— Ты — глупый мальчишка, который вовлек мою племянницу в опасную ситуацию. Но если не нравится «щенок», могу звать личинкой.
Леон сверкнул глазами, жалея, что нельзя дотянуться до будущего родственника и поучить вежливости. Хотя, если вспомнить их первую встречу, результат «учебы» мог обернуться не в его пользу.
Хассель подождал ответа, не дождался, усмехнулся понимающе и продолжил спокойно, точно и не было этой перепалки:
— Маги часто так делают со сложными заказами. Проще посмотреть воспоминания сущности, чем изобретать умную следилку. И по желанию покупателя сущность может быть кем угодно: следилкой, защитой или оружием, главное, свободы ей не давать. А ты сам видел, тварь проснулась, стоило Шанти коснуться книги. Боюсь, моя племянница что-то испортила в печати, ослабив защиту, удерживающую тварь внутри. Еще мне показалась, что та не только реагирует с Шанти, но и защищает её.
— Тогда почему мы живы?
— Может, потому, что Шанти не хочет нашей смерти? Сущность решила нас не убивать, но и к Шанти не подпускает, зараза.
Череп в этот момент оскалился, и открывшийся провал рта полыхнул багрянцем.
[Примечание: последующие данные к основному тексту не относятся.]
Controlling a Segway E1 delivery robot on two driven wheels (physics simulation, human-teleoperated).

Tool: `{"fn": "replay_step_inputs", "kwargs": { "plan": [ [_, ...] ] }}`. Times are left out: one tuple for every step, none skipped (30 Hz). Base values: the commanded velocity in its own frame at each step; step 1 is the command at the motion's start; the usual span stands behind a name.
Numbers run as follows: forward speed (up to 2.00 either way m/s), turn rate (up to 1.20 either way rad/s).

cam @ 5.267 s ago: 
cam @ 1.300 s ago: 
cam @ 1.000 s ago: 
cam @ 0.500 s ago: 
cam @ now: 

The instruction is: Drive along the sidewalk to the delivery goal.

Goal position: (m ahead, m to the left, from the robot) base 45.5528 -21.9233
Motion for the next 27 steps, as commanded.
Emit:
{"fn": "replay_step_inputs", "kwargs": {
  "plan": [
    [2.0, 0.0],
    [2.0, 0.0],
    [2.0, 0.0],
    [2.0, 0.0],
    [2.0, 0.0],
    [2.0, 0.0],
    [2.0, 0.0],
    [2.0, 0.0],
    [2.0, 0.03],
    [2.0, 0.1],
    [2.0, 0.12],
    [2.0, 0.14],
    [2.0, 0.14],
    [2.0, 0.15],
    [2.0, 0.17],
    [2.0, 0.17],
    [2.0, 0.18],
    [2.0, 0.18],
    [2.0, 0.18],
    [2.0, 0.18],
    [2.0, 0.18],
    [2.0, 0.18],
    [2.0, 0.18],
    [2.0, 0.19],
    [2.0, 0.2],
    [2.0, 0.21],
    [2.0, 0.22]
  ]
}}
Леона передернуло. Магия — проклятие и благословение их мира, чуждое большинству людей. И это большинство не хотело зависеть от кучки магов, не желало видеть их хозяевами над собой. Первая противомагическая закончилась поражением людей, но кровь продолжала кипеть, а призыв: «Долой чародеев» горячил сердца.
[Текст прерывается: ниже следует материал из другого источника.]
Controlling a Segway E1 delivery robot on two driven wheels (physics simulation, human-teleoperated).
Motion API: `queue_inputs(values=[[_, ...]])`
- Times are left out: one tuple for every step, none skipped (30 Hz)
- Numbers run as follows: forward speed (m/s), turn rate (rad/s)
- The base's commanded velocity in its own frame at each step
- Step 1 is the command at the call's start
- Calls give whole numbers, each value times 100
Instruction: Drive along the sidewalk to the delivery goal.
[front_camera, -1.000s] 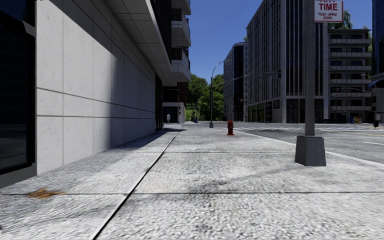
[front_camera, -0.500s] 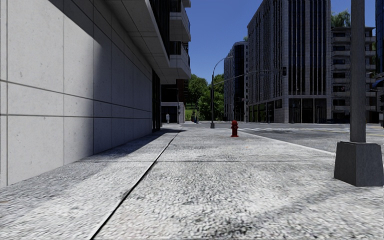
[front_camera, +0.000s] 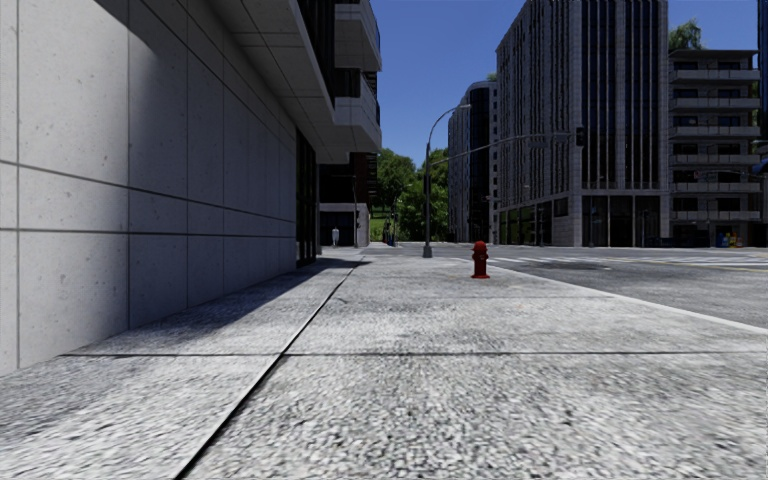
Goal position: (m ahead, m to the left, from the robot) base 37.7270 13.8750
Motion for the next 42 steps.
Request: queue_inputs(values=[[200,0],[200,0],[200,0],[200,0],[200,0],[200,0],[200,0],[200,0],[200,0],[200,0],[200,0],[200,0],[200,0],[200,0],[200,0],[200,0],[200,0],[200,0],[200,0],[200,0],[200,0],[200,0],[200,0],[200,0],[200,0],[200,0],[200,0],[200,0],[200,0],[200,0],[200,0],[200,0],[200,0],[200,0],[200,0],[200,0],[200,0],[200,0],[200,0],[200,0],[200,0],[200,0]])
Когда все началось? Когда крестьяне, не дождавшись приезда мага, сами справились с засухой, прокопав оросительные канавы? Когда чародеи стали брать золото за свои услуги, а бедняки вынуждены были рассчитывать лишь на свои силы? Или когда маги решили объявить себя выше смертных, создав в каждой стране магические конвенты, не подвластные правителям? А может, когда оказалось, что магов убивает порох и кровь у них такая же красная, как у остальных?
Как бы то ни было, Второй магической не случилось, хотя официально история и называло это войной. По факту два самых густонаселенных континента захлестнули сотни, тысячи нападений. Магов давили по всему миру. Размен шел сорок-пятьдесят душ за одного, но людей было больше, и чаша весов все сильнее склонялась в пользу простых смертных. Люди вошли в азарт. Опомнились, лишь когда магов осталось не больше сотни, из нее большинство целители и бытовики, боевые полностью исчезли как вид.
И вот теперь, смотря в багровые глазницы призрачного черепа и ощущая свою полную беспомощность перед лицом этого явления магического искусства, Леон думал: а не стали ли чародеи вновь набирать силу? Не пора ли заняться проверкой?